= Beginning of Section =

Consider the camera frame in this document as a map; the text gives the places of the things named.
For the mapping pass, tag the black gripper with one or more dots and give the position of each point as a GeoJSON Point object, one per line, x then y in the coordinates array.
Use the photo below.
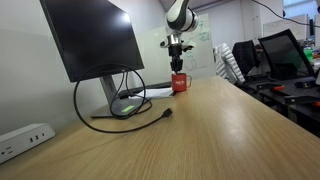
{"type": "Point", "coordinates": [175, 53]}

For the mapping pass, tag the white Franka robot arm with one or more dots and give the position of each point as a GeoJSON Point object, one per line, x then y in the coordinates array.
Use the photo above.
{"type": "Point", "coordinates": [181, 18]}

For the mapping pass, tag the red cup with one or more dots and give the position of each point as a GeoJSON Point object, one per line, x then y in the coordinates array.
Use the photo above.
{"type": "Point", "coordinates": [180, 82]}

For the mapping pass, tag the glass whiteboard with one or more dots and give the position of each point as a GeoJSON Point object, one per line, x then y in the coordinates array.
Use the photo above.
{"type": "Point", "coordinates": [196, 50]}

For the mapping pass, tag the white paper pad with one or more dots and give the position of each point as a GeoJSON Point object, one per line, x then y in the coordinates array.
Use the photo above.
{"type": "Point", "coordinates": [153, 93]}

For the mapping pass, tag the black keyboard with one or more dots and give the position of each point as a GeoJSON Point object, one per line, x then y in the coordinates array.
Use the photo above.
{"type": "Point", "coordinates": [146, 89]}

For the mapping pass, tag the grey monitor stand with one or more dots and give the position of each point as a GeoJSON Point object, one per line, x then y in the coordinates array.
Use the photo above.
{"type": "Point", "coordinates": [116, 103]}

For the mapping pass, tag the black computer monitor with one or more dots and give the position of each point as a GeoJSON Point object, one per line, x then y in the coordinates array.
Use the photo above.
{"type": "Point", "coordinates": [90, 36]}

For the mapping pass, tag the orange black clamp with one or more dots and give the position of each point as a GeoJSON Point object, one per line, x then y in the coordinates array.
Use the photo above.
{"type": "Point", "coordinates": [278, 88]}
{"type": "Point", "coordinates": [308, 100]}

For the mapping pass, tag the black perforated breadboard table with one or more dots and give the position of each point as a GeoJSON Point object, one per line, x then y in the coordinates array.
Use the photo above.
{"type": "Point", "coordinates": [293, 96]}

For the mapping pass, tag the white power strip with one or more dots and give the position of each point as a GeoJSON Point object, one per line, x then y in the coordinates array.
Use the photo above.
{"type": "Point", "coordinates": [23, 140]}

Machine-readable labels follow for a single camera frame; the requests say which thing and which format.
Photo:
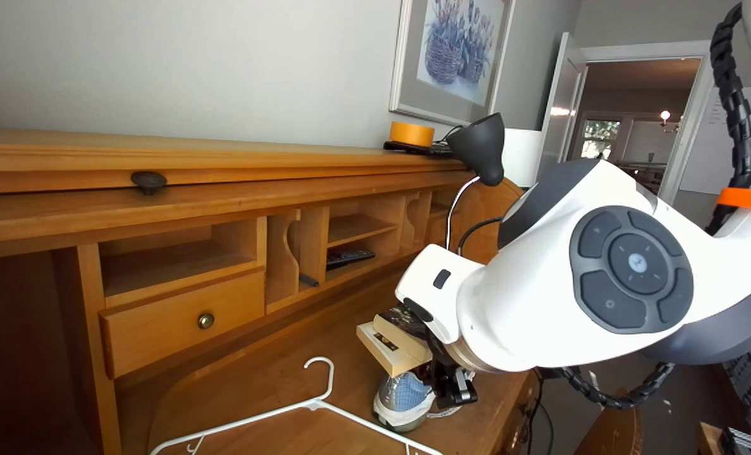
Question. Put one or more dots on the framed purple flower picture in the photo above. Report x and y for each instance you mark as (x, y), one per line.
(463, 52)

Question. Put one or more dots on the wooden chair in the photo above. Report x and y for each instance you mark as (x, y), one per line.
(611, 433)

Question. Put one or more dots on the wooden desk drawer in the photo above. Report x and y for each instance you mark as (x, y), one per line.
(156, 325)

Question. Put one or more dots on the yellow masking tape roll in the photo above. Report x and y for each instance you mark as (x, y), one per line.
(412, 132)

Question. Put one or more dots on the purple Sheryl Woods paperback book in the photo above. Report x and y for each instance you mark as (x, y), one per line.
(403, 357)

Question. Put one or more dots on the brass drawer knob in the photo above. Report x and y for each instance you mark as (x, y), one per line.
(206, 323)

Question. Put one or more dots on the black flat object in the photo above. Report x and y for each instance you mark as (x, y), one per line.
(439, 154)

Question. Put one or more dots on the white cylindrical container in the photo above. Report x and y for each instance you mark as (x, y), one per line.
(522, 156)

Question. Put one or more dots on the blue grey sneaker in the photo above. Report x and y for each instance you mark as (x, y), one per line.
(403, 401)

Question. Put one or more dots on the black flat device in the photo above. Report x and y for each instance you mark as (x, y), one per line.
(349, 257)

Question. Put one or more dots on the white door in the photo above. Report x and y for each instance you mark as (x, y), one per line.
(563, 93)

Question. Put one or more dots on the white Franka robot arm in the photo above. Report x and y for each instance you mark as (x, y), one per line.
(543, 294)

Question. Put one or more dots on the black gooseneck desk lamp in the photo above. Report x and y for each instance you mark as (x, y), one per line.
(479, 147)

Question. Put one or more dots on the white plastic clothes hanger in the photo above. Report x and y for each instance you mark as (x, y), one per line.
(318, 406)

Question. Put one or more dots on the wooden desk hutch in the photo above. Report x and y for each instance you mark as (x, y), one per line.
(55, 219)

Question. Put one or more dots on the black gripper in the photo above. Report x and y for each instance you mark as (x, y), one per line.
(429, 333)

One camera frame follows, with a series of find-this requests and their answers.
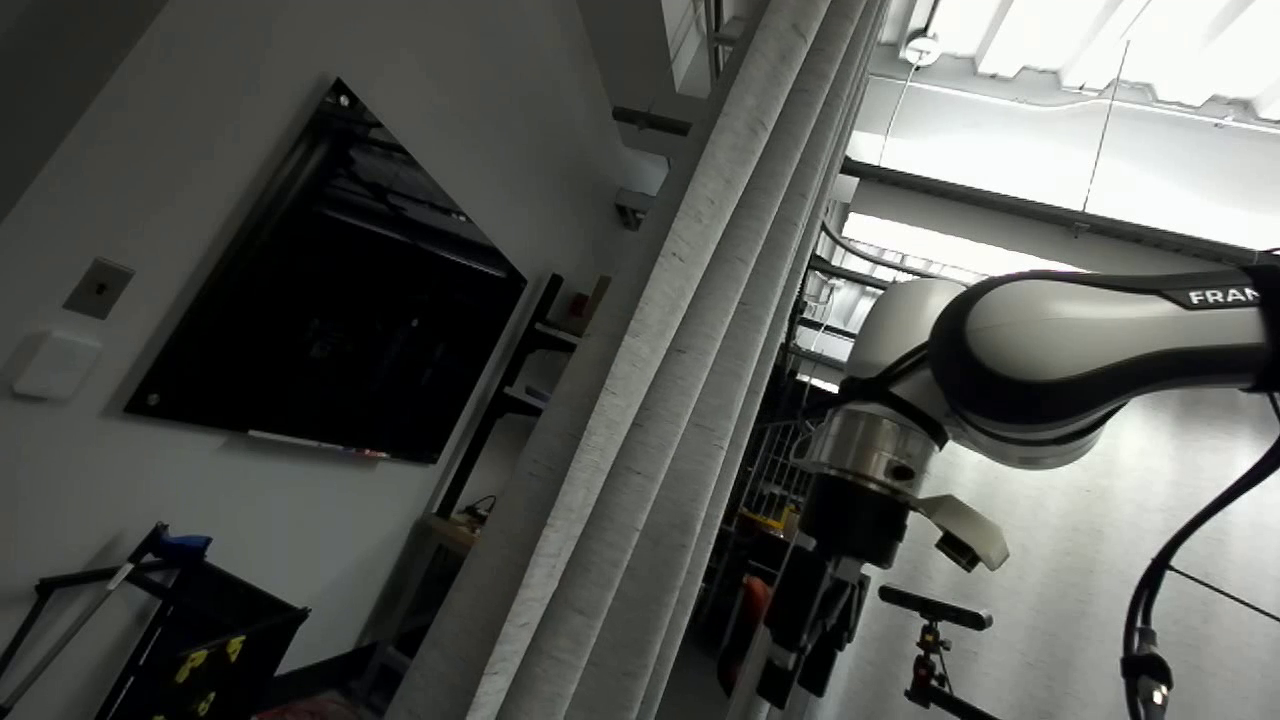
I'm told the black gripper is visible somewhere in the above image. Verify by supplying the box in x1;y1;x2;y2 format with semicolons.
750;469;928;711

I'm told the grey fabric curtain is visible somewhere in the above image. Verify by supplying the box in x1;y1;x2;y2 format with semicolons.
384;0;891;720

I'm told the white marker tray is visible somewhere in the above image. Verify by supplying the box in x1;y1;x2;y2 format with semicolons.
244;424;396;469

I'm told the black cart with yellow stickers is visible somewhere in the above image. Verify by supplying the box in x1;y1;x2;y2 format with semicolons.
94;554;316;720

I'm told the round ceiling detector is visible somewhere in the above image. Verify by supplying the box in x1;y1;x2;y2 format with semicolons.
897;27;944;72

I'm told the black camera tripod head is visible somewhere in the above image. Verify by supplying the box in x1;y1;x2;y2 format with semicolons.
901;615;1009;720

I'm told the black bar-shaped camera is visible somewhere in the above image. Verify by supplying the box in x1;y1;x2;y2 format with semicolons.
875;581;998;637

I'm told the wire rack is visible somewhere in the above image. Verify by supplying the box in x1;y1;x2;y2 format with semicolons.
722;407;822;541

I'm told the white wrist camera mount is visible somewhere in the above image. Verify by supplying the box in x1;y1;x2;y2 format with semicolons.
915;493;1017;574

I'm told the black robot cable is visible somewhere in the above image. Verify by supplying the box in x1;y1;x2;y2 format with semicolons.
1121;436;1280;720

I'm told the dark wall shelf unit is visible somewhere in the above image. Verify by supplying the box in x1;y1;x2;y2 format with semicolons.
429;269;595;541

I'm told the black glass wall board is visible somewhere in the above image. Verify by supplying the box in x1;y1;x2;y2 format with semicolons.
119;76;533;469

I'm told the black frame with blue grip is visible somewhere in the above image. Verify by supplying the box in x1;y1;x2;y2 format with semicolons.
0;525;215;689

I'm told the grey wall switch plate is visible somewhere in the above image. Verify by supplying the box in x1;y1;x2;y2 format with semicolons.
61;254;140;324

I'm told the white wall box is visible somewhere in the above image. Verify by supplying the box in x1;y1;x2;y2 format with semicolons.
9;324;108;407

= End of Section =

The task >>
Pull out all lines from the listing that contain the string "monitor".

Answer to this problem >>
For the mapping pass, tag the grey monitor stand with one or more dots and give the position of each point as a GeoJSON Point object, one per line, x then y in the coordinates array.
For the mapping pass, tag the black computer monitor with one or more dots and give the position of each point as a GeoJSON Point object, one per line, x then y in the coordinates array.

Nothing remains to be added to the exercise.